Source data START
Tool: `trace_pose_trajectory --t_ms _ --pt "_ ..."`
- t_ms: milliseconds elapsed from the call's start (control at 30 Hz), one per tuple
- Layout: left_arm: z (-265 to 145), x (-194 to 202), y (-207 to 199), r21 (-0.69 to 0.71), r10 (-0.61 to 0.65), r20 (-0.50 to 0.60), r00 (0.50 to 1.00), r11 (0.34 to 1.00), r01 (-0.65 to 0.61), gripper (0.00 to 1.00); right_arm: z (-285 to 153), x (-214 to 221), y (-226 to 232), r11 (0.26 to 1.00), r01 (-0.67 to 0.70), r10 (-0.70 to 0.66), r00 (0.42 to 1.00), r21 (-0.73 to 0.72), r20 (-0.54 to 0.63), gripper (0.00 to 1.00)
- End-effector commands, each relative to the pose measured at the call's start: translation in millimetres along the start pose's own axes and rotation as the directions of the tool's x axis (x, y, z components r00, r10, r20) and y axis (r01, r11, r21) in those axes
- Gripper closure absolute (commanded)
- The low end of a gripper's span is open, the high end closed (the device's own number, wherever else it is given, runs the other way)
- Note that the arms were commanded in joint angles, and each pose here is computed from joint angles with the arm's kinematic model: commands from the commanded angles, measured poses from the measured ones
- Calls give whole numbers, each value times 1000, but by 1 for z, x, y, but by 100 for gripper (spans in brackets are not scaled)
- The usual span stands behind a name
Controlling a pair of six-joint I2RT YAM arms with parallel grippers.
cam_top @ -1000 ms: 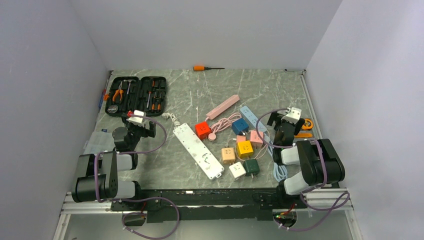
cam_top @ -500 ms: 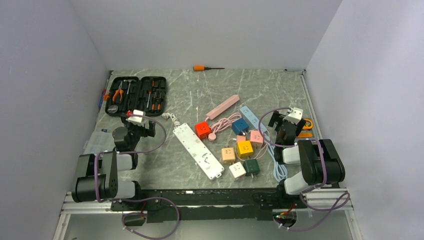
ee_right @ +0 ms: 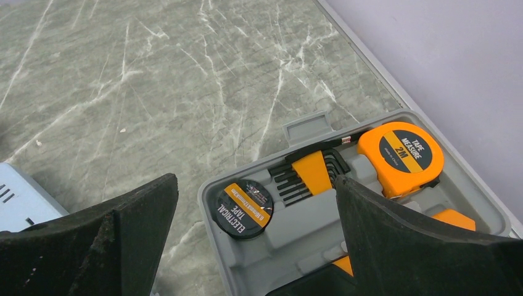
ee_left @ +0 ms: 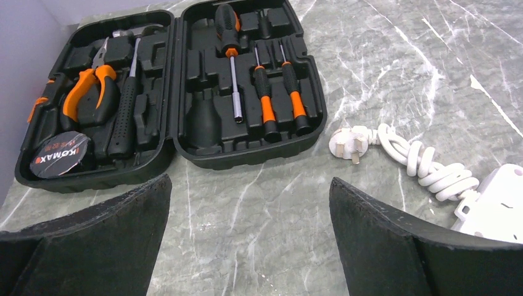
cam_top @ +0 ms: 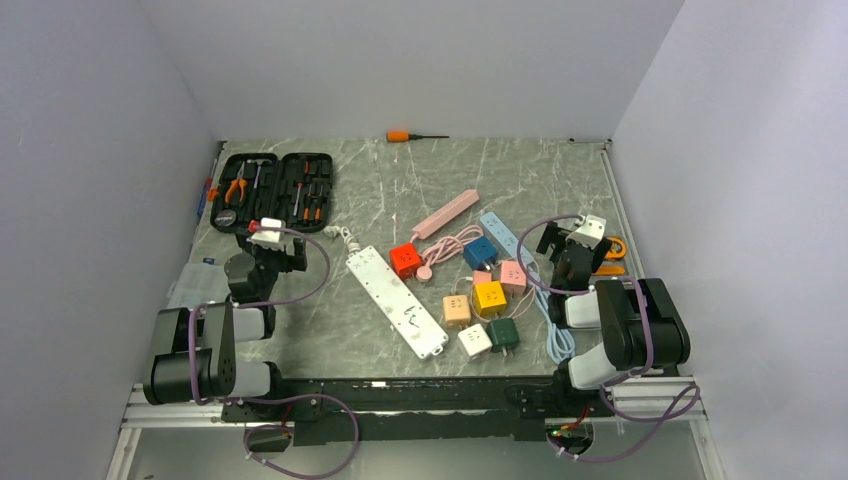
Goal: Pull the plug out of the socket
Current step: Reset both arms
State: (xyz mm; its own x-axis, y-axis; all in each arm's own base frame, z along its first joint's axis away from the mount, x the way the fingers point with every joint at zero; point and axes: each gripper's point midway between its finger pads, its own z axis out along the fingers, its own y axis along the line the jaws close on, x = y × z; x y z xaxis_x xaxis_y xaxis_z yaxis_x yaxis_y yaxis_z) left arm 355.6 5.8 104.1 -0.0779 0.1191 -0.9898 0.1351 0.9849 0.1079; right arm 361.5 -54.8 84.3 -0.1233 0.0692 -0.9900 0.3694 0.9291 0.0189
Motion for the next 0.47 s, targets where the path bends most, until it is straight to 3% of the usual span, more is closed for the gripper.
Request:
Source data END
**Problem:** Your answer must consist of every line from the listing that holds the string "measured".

**Response below:**
- End-effector commands, each relative to the pose measured at the call's start: translation in millimetres along the start pose's own axes and rotation as the directions of the tool's x axis (x, y, z components r00, r10, r20) and y axis (r01, r11, r21) in those axes
- Note that the arms were commanded in joint angles, and each pose here is computed from joint angles with the arm's kinematic model: commands from the commanded angles, measured poses from the measured ones

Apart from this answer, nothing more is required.